Some of Seetoh’s recommendations at the centre include Nam Sing Fried Hokkien Prawn Noodle (stall 01-32), Lim Hin Juice for fresh soursop lemon juice (stall 01-36) and Chong Pang BBQ Chicken Wings (stall 01-90).
Finally, wrap up your layover with cocktails at the beautiful art deco Atlas bar in Parkview Square. The bar boasts a number of vintage gins, while the champagne and wine list is equally diverse and offers tasting flights.
“We have 1,000 different [gin] bottles from around the world, with vintages that date back to the art deco era,” says head bartender Roman Foltán. “We introduce guests to old, often forgotten classic gin cocktails. We get to see how gins evolved over the last 100 years, and how the bottle ageing has affected them.”
12 hours: Tropical Exploration
Commuting from one end of Singapore to the other takes about an hour and public transport is reliable and clean. Locals travel by bus, MRT, LRT (light rail transit), taxis and Ubers.
Spend the day cycling and exploring Pulau Ubin, an island off the coast of Singapore, and experience the calm village life reflecting Singapore of the 1960s. The island is peppered with simple rustic wood houses, with birds and cicadas providing a natural soundtrack. In the evenings, fishermen arrive back on the island with their daily haul. Wander on your own or join guided walks by volunteers.
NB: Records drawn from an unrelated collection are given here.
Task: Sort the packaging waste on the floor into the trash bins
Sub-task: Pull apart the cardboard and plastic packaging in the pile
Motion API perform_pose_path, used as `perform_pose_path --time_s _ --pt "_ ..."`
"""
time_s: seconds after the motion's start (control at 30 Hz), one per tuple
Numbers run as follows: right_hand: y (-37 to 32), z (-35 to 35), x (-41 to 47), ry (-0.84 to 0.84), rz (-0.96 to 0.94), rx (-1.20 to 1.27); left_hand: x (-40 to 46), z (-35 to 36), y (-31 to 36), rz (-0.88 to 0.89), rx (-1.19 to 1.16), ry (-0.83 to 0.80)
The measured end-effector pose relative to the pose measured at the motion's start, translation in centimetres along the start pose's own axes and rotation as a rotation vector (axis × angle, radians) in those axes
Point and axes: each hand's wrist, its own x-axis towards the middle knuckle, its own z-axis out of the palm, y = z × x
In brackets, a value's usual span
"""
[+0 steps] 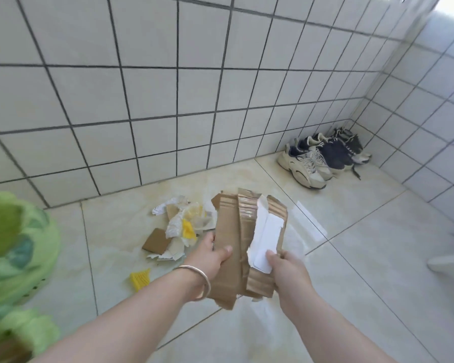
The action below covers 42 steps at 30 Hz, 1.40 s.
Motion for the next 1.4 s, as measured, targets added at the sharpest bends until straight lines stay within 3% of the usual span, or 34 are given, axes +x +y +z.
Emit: perform_pose_path --time_s 0.3,0.53,0.7,1.03,1.2,1.4 --pt "-0.2 9.3 -15.0 -0.171 -0.256 -0.186 -14.6 -10.4 -0.2 0.143 -0.074 0.223" --pt "1.1 15.5 -23.7 -0.350 -0.206 -0.162 -24.6 -18.5 -1.7 0.129 -0.102 0.463" --pt "2.3 20.7 -27.4 -0.406 -0.307 -0.222 -28.4 -24.5 -4.2 0.113 -0.119 0.613" --pt "8.7 29.6 -27.6 -0.306 -0.373 -0.601 -28.5 -32.3 -12.2 -0.077 -0.078 0.969" --pt "11.3 32.6 -25.0 -0.291 -0.388 -0.718 -23.3 -32.5 -13.6 -0.109 -0.038 0.899" --pt "14.3 35.3 -21.9 -0.363 -0.250 -0.771 -17.8 -30.7 -15.7 -0.223 0.010 0.827"
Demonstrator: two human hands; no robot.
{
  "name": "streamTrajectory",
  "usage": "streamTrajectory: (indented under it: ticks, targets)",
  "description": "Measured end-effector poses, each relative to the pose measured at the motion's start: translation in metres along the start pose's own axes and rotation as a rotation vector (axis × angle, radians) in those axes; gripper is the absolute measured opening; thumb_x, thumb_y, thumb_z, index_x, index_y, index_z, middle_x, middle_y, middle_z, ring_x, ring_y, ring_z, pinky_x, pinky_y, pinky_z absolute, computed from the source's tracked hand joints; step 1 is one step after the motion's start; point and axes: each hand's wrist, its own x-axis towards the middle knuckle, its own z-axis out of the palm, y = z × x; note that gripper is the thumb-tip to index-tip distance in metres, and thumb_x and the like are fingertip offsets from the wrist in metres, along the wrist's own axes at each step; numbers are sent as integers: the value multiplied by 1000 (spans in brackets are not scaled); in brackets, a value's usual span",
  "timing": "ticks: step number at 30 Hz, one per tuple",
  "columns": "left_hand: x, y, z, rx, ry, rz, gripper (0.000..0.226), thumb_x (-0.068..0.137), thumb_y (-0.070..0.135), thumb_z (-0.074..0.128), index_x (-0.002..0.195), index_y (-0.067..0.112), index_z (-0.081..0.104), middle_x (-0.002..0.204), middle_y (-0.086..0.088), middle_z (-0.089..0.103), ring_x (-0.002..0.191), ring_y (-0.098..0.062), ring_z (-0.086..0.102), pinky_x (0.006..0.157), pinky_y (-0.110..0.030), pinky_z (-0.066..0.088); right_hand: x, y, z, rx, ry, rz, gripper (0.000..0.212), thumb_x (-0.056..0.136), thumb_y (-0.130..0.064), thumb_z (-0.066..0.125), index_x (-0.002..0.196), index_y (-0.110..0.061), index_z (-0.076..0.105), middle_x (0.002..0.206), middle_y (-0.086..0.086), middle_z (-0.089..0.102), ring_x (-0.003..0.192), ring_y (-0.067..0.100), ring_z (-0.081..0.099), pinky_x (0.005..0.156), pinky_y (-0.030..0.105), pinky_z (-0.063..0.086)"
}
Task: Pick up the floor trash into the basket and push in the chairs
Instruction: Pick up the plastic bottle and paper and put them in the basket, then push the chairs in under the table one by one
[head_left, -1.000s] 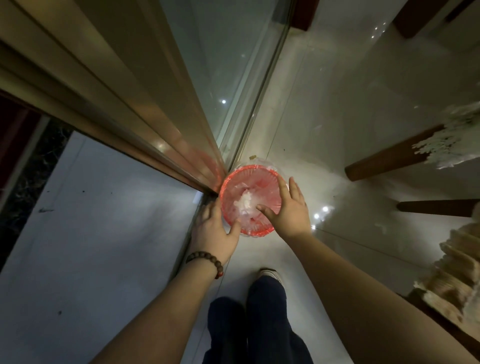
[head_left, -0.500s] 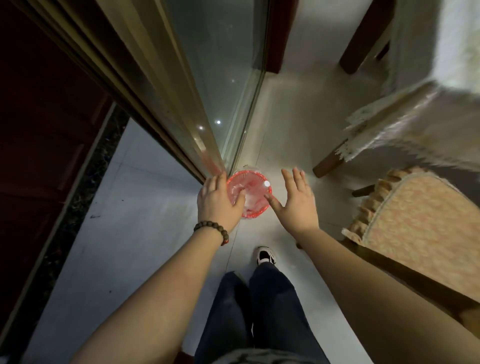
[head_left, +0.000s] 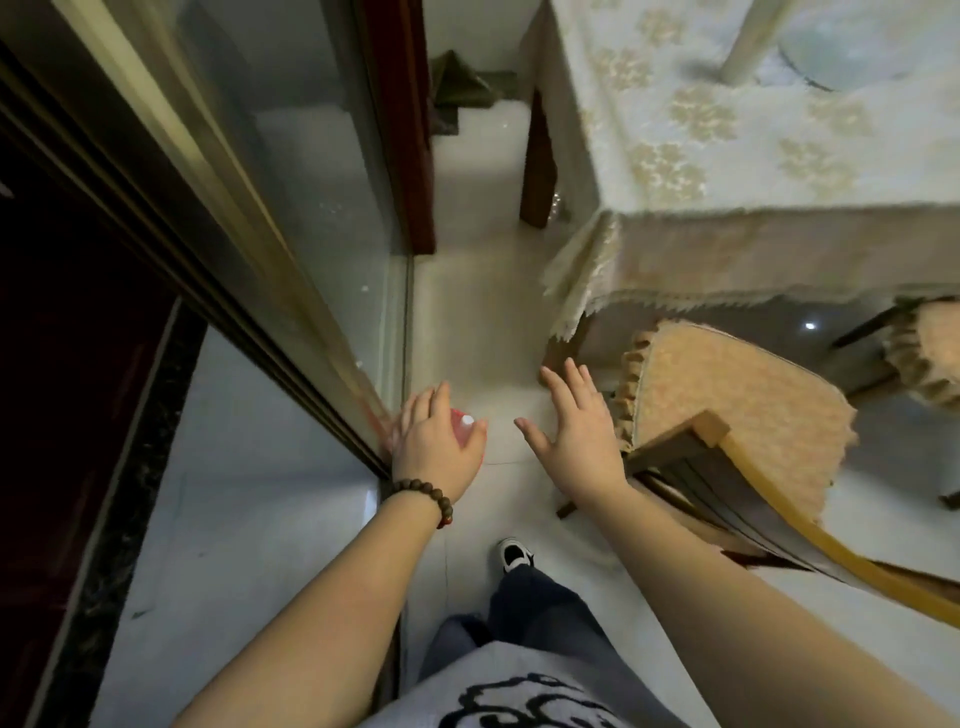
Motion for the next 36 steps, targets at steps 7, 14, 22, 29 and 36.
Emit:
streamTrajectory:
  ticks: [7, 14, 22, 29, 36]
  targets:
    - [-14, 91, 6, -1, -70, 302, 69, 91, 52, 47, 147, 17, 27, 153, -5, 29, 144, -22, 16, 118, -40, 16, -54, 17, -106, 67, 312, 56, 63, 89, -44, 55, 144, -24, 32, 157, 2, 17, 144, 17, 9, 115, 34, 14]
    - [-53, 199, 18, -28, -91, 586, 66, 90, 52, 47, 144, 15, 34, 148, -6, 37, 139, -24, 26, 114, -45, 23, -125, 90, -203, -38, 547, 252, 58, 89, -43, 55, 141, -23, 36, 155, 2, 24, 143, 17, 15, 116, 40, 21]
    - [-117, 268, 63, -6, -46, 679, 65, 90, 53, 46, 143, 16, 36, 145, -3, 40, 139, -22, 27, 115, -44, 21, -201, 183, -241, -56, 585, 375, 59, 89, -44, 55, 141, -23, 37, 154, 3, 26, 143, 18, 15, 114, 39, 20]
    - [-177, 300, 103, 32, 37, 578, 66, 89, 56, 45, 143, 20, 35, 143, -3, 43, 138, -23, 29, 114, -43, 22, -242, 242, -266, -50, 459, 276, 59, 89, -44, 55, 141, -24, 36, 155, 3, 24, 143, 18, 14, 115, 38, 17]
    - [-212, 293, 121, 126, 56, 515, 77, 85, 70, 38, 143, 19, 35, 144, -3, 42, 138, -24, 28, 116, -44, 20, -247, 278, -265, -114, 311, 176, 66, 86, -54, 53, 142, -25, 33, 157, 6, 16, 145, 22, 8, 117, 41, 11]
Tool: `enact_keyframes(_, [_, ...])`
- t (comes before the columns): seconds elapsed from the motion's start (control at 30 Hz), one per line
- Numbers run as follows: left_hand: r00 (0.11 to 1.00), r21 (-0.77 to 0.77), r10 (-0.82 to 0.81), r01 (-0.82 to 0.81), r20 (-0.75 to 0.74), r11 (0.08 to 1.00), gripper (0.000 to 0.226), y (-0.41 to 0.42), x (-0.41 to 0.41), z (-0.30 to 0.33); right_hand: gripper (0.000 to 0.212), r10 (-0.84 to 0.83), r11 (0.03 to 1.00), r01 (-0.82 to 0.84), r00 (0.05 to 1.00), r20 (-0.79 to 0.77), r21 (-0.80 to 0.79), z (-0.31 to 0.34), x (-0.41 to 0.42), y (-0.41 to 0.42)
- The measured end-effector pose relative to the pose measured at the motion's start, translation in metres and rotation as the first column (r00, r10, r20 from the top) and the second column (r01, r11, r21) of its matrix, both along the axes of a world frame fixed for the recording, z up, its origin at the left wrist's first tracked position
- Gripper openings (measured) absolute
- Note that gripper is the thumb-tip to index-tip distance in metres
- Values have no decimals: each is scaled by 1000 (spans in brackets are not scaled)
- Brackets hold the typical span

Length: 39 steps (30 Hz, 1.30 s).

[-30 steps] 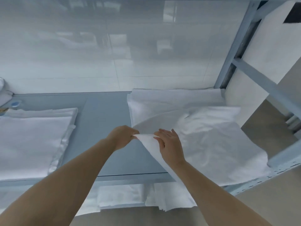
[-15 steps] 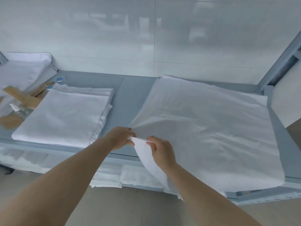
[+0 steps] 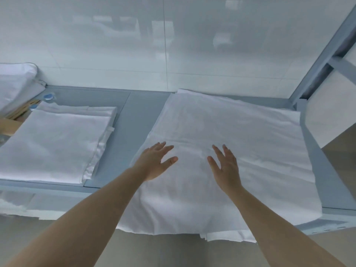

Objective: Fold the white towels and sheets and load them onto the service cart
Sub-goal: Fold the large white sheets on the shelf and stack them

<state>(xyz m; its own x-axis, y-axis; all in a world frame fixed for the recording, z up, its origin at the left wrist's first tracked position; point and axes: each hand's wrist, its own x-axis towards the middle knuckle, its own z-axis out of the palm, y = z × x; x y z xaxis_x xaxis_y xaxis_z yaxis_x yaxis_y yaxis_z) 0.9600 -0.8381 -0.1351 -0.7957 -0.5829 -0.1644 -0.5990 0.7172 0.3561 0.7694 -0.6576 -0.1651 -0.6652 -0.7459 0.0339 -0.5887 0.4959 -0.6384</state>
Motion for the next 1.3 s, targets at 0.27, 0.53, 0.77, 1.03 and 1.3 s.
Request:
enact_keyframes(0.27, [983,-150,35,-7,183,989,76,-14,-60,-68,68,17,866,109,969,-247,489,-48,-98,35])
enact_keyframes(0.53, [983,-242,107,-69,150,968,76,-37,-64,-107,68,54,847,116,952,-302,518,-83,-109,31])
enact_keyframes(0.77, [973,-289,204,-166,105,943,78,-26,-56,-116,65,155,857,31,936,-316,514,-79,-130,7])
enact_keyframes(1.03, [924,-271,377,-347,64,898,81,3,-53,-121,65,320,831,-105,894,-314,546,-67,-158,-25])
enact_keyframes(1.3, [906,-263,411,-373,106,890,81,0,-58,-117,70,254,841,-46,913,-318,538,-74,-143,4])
Meanwhile, the city’s National Parks organisation suggests 40 trails all over Singapore with walks that range from 30 minutes to five hours.
Alternatively, head downtown to the Singapore Botanic Gardens. Founded in 1859, the gardens contain a collection of flora and fauna from across Southeast Asia. Acquaint yourself with the various “heritage trees” and extensive species of orchid, then stop for lunch at the one-Michelin-star Corner House – a colonial bungalow nestled among the gardens’ tropics that serves contemporary European food.
Children will love Singapore’s award-winning zoo and its nearby night safari, where animals are housed in open enclosures modelled after their natural habitats. Or end your transit exploring 30 acres of river and aquariums on a boat during a river safari located between the two.